VOCData/README.md at main · adoistic/VOCData

VOC Data – IIIF Manifests with Transcriptions

This repository contains a Jupyter notebook for processing IIIF manifests from the NL-HaNA VOC Archives, augmented with page-level transcription text. The notebook downloads transcription TXT files and corresponding IIIF JSON manifests, merges the text into each manifest's canvases, and saves per-document outputs as well as a combined manifest.

VOC_Data_Downloader.ipynb: Batch processor that downloads, merges, and exports manifests.
upload_to_huggingface.py: Script to upload generated datasets to Hugging Face.
globalise_transcriptions_v2_txt.tab: Source file with transcription URLs.

Accessing the Dataset

The processed dataset (19GB of IIIF manifests with transcriptions) is hosted on Hugging Face Datasets for free, fast access:

🤗 Hugging Face: huggingface.co/datasets/adoistic/voc-data

Download the dataset:

from huggingface_hub import hf_hub_download

# Download the combined manifest (7GB)
file = hf_hub_download(
    repo_id="adoistic/voc-data",
    filename="combined_all_manifests.json",
    repo_type="dataset"
)

# Or download individual manifest files
file = hf_hub_download(
    repo_id="adoistic/voc-data",
    filename="merged_1111.json",
    repo_type="dataset"
)

# Load and use the data
import json
with open(file, 'r') as f:
    manifest = json.load(f)

List all available files:

from huggingface_hub import list_repo_files

files = list_repo_files("adoistic/voc-data", repo_type="dataset")
print(f"Available files: {len(files)}")

Data source and license

Manifests: https://data.globalise.huygens.knaw.nl/manifests/inventories/{id}.json
Images: IIIF Image API services referenced within each canvas
Rights: https://creativecommons.org/publicdomain/mark/1.0/ (as present in manifests)

Notebook overview

The notebook performs these steps:

Read a .tab file listing transcription TXT URLs (one per line).
For each URL:
- Download the TXT file; infer the document identifier (e.g., 1111) from the filename.
- Construct the corresponding IIIF manifest URL via a template.
- Parse the TXT into sections keyed by canvas label IDs (e.g., NL-HaNA_1.04.02_1111_0001).
- Merge the matched text into the manifest by setting a text field on each canvas.
- Save as merged_{id}.json under merged_manifests/.
Create combined_all_manifests.json that concatenates all canvases from the successfully processed manifests.
Zip the merged_manifests/ folder for convenience.

Output schema (IIIF Presentation 3 with additions)

Each merged_*.json is an IIIF Manifest with a non-standard addition: a text field on each canvas.

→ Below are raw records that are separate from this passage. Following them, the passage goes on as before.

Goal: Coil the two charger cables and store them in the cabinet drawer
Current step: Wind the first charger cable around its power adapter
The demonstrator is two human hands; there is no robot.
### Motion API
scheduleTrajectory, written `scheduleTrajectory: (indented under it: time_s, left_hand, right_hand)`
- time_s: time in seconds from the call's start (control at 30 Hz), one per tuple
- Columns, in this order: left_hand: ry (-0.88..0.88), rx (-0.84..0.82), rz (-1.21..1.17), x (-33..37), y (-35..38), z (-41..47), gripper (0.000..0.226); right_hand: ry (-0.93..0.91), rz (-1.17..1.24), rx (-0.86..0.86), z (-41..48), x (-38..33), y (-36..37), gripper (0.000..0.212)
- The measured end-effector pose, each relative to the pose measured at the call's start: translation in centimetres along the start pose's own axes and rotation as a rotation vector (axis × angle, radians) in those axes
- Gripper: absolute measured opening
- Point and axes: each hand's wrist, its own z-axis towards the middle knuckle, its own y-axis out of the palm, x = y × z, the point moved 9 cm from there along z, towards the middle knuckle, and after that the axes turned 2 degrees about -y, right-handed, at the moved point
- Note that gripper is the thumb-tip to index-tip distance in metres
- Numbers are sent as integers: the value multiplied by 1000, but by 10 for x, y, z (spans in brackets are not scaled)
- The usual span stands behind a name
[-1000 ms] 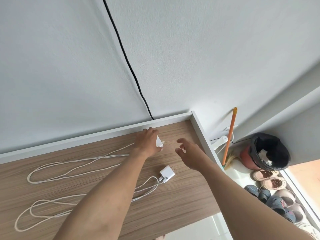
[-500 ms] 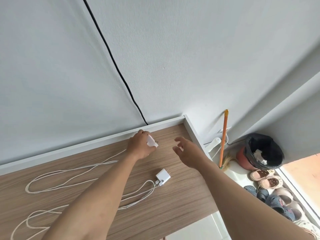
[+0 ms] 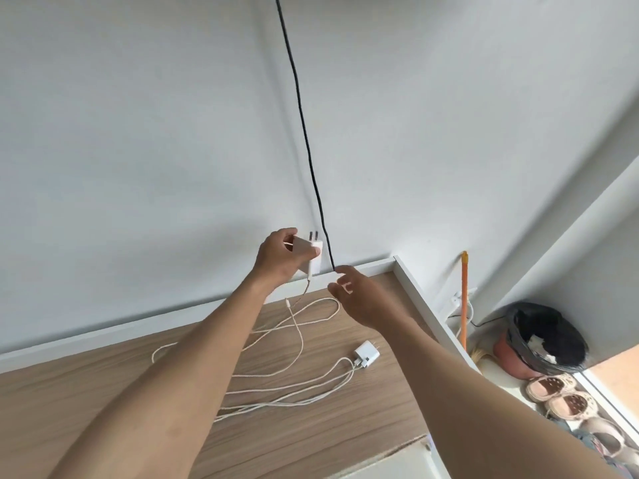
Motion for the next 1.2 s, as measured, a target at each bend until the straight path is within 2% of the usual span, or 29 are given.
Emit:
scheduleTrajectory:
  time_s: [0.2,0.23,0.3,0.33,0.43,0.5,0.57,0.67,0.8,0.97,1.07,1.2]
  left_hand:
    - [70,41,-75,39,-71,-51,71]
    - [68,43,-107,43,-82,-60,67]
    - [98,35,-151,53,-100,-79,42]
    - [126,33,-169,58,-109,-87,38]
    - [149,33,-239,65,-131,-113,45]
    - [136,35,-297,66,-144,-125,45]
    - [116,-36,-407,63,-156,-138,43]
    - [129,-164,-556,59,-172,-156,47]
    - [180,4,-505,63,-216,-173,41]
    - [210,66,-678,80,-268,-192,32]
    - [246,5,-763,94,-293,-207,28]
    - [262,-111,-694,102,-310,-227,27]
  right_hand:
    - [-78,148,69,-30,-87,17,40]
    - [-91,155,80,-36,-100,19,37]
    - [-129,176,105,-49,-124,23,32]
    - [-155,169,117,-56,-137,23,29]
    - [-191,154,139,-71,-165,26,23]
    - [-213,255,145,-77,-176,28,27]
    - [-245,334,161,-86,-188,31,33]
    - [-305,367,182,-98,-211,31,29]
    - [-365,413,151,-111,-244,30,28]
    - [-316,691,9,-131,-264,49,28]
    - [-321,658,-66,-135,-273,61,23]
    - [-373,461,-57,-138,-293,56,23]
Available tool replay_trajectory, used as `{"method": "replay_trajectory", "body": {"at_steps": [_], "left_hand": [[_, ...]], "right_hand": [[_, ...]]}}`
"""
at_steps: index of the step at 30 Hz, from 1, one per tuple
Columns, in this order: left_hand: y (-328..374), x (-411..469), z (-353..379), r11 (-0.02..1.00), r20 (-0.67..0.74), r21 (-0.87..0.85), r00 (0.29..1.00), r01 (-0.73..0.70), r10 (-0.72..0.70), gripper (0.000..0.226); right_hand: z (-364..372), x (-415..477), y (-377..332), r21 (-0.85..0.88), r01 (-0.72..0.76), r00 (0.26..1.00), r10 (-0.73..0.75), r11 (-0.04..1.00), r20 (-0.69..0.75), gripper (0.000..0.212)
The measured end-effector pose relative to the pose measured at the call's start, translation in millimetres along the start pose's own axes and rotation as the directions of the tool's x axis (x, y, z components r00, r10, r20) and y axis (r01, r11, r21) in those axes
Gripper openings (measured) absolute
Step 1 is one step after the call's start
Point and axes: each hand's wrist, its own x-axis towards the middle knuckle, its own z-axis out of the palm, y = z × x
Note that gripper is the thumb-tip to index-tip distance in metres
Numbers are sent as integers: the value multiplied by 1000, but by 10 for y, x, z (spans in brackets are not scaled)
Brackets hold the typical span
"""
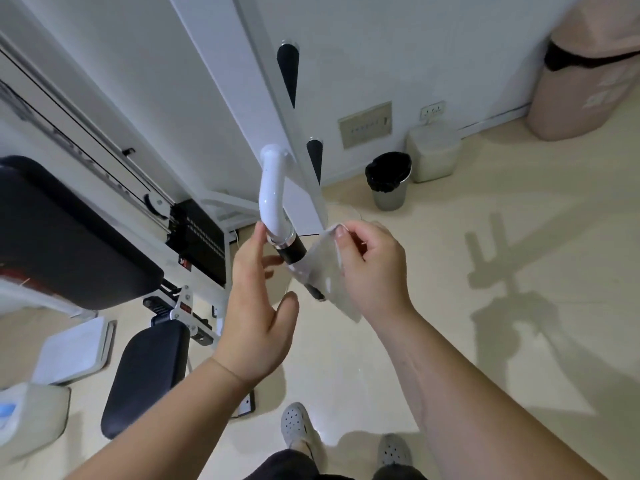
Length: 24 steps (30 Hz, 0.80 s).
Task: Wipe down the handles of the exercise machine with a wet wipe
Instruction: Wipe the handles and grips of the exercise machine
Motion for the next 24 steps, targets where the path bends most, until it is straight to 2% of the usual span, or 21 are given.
{"method": "replay_trajectory", "body": {"at_steps": [4, 7, 11, 14, 18, 20, 22, 24], "left_hand": [[12, 6, -34, 998, -39, -41, 998, 55, -56, 88], [7, 7, -112, 997, -78, -37, 995, 62, -65, 82], [78, 141, -179, 998, -197, -43, 978, 55, -63, 60], [78, 281, -151, 999, -277, -22, 959, 48, -52, 52], [-26, 393, -116, 1000, -339, 2, 941, 24, -22, 36], [-94, 432, -171, 999, -335, 39, 942, -1, 14, 30], [-135, 458, -236, 996, -305, 79, 950, -45, 67, 33], [-148, 466, -247, 994, -286, 80, 954, -68, 88, 34]], "right_hand": [[245, 77, -132, 179, 153, 975, -178, 972, 133, 19], [341, 10, -85, 308, 154, 961, -216, 939, 175, 19], [391, -171, 100, 456, 69, 964, -177, 887, 197, 22], [425, -285, 202, 587, -121, 951, -77, 801, 301, 31], [488, -315, 267, 597, -186, 926, -63, 780, 372, 31], [511, -297, 225, 602, -220, 904, -72, 768, 422, 45], [507, -260, 146, 589, -185, 870, -148, 787, 471, 64], [504, -198, 64, 585, -58, 840, -277, 809, 466, 69]]}}
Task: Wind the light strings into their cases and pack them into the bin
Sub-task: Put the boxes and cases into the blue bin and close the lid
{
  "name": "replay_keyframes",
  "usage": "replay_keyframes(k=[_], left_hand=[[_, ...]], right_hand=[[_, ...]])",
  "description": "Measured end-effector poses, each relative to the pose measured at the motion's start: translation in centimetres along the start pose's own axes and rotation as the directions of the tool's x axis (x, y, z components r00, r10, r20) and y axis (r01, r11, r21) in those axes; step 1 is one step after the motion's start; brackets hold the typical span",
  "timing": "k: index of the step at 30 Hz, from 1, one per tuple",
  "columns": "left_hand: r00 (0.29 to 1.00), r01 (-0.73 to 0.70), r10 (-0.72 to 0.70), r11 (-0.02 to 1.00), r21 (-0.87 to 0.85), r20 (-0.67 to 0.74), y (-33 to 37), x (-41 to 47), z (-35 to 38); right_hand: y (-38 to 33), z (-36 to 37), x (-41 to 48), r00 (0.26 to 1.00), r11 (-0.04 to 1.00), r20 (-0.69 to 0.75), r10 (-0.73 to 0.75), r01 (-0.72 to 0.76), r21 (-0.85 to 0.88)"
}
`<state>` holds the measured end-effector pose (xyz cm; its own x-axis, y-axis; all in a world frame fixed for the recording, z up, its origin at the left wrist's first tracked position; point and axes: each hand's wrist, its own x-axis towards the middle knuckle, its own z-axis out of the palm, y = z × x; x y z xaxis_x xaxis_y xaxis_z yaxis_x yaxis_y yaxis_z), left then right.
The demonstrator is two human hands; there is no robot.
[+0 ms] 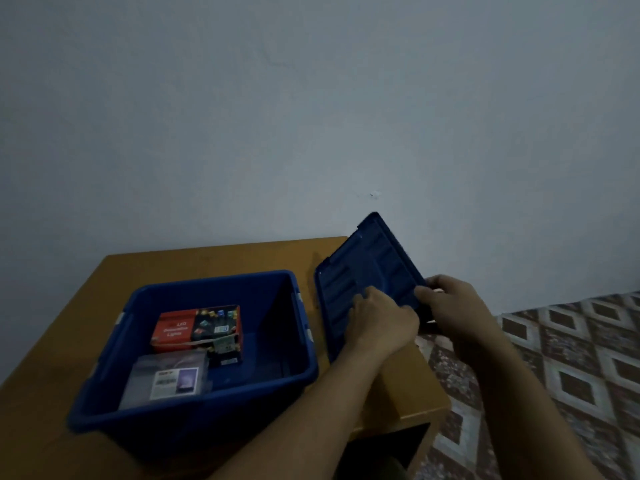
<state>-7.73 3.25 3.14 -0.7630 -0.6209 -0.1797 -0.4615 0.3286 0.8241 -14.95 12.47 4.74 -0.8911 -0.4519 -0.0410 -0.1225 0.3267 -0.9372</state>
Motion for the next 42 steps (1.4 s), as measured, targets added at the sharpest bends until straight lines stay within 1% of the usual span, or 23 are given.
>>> replay_keyframes(k=[2,4,6,7,8,10,13,15,17,19,22,24,26,28,31,34,37,39,42], left_hand=[[0.998,-0.060,0.059,0.997,-0.057,-0.009,0.7,-0.5,-1.5],[0.993,-0.115,0.109,0.985,-0.130,-0.050,1.5,-0.8,-3.5],[0.991,-0.124,0.106,0.959,-0.255,-0.083,2.3,-1.1,-6.4],[0.994,-0.107,0.088,0.935,-0.338,-0.070,2.6,-1.4,-8.1],[0.996,-0.083,0.067,0.903,-0.421,-0.052,2.8,-1.7,-9.6],[0.997,-0.059,0.018,0.823,-0.565,-0.078,2.7,-2.4,-13.0],[0.981,-0.132,-0.018,0.663,-0.737,-0.193,1.8,-3.8,-17.8],[0.965,-0.166,-0.079,0.546,-0.821,-0.248,0.6,-4.5,-20.9],[0.955,-0.180,-0.133,0.449,-0.875,-0.265,-1.0,-5.0,-23.8],[0.943,-0.188,-0.177,0.419,-0.888,-0.283,-2.5,-5.6,-25.8],[0.906,-0.213,-0.238,0.455,-0.865,-0.349,-5.1,-7.0,-27.5],[0.890,-0.201,-0.259,0.518,-0.831,-0.376,-6.8,-7.9,-28.1],[0.868,-0.152,-0.288,0.623,-0.767,-0.405,-8.6,-8.7,-28.3],[0.831,-0.104,-0.314,0.723,-0.683,-0.459,-10.2,-9.4,-28.1],[0.807,-0.040,-0.308,0.823,-0.566,-0.505,-11.8,-10.7,-27.2],[0.797,0.019,-0.303,0.877,-0.479,-0.523,-13.1,-11.8,-26.4],[0.801,0.069,-0.275,0.924,-0.375,-0.532,-14.2,-12.6,-25.7],[0.806,0.093,-0.275,0.933,-0.347,-0.524,-14.8,-13.1,-25.1],[0.799,0.113,-0.283,0.937,-0.330,-0.530,-15.7,-13.8,-24.3]], right_hand=[[-1.8,0.2,-1.0,0.990,0.985,-0.036,-0.138,0.133,-0.112],[-3.2,0.5,-1.7,0.964,0.944,-0.044,-0.263,0.248,-0.217],[-4.3,1.2,-2.3,0.929,0.896,-0.030,-0.370,0.348,-0.275],[-4.9,1.8,-2.6,0.907,0.871,-0.028,-0.421,0.395,-0.294],[-5.4,2.2,-2.9,0.884,0.846,-0.032,-0.466,0.435,-0.309],[-6.7,3.6,-3.5,0.831,0.793,-0.042,-0.555,0.513,-0.328],[-8.1,5.5,-4.3,0.749,0.717,-0.056,-0.660,0.606,-0.344],[-8.6,6.8,-4.6,0.699,0.660,-0.041,-0.713,0.651,-0.376],[-8.8,8.1,-4.9,0.639,0.587,-0.015,-0.769,0.697,-0.412],[-8.7,9.1,-5.2,0.584,0.529,0.009,-0.812,0.742,-0.411],[-8.1,10.6,-5.5,0.528,0.460,0.067,-0.846,0.788,-0.409],[-7.3,11.3,-5.5,0.509,0.430,0.090,-0.856,0.797,-0.424],[-6.5,11.8,-5.7,0.521,0.441,0.110,-0.847,0.802,-0.403],[-5.9,12.1,-6.2,0.540,0.455,0.149,-0.829,0.804,-0.384],[-5.1,12.0,-7.3,0.563,0.454,0.205,-0.801,0.793,-0.405],[-4.5,11.5,-8.3,0.609,0.485,0.257,-0.750,0.771,-0.412],[-4.2,10.9,-9.1,0.613,0.480,0.325,-0.720,0.778,-0.404],[-4.0,10.8,-9.5,0.617,0.477,0.368,-0.695,0.779,-0.406],[-3.4,10.5,-10.1,0.640,0.502,0.412,-0.649,0.767,-0.400]])
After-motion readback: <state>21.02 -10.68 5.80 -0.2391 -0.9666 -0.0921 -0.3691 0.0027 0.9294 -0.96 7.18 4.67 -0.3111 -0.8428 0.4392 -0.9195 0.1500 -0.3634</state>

Key fields:

Manifest
- @context: http://iiif.io/api/presentation/3/context.json
- id, type: Manifest
- label, metadata, rights
- items: Array of canvases
Canvas (per page)
- id, type: Canvas
- label.en[0]: Canvas identifier, e.g., NL-HaNA_1.04.02_1111_0001
- height, width
- items[0].items[0].body: IIIF Image resource
- text: String of merged transcription for this canvas (may be empty if no match)

Example (truncated):

{
  "type": "Manifest",
  "label": {"en": ["Inventory 1111"]},
  "items": [
    {
      "type": "Canvas",
      "label": {"en": ["NL-HaNA_1.04.02_1111_0001"]},
      "items": [
        {
          "type": "AnnotationPage",
          "items": [
            {"type": "Annotation", "motivation": "painting", "body": {"type": "Image", "format": "image/jpeg"}}
          ]
        }
      ],
      "text": "... merged transcription text ..."
    }
  ]
}

combined_all_manifests.json is also a Manifest whose items array is the concatenation of the items from all successful merged_*.json files. Its label and metadata summarize the collection.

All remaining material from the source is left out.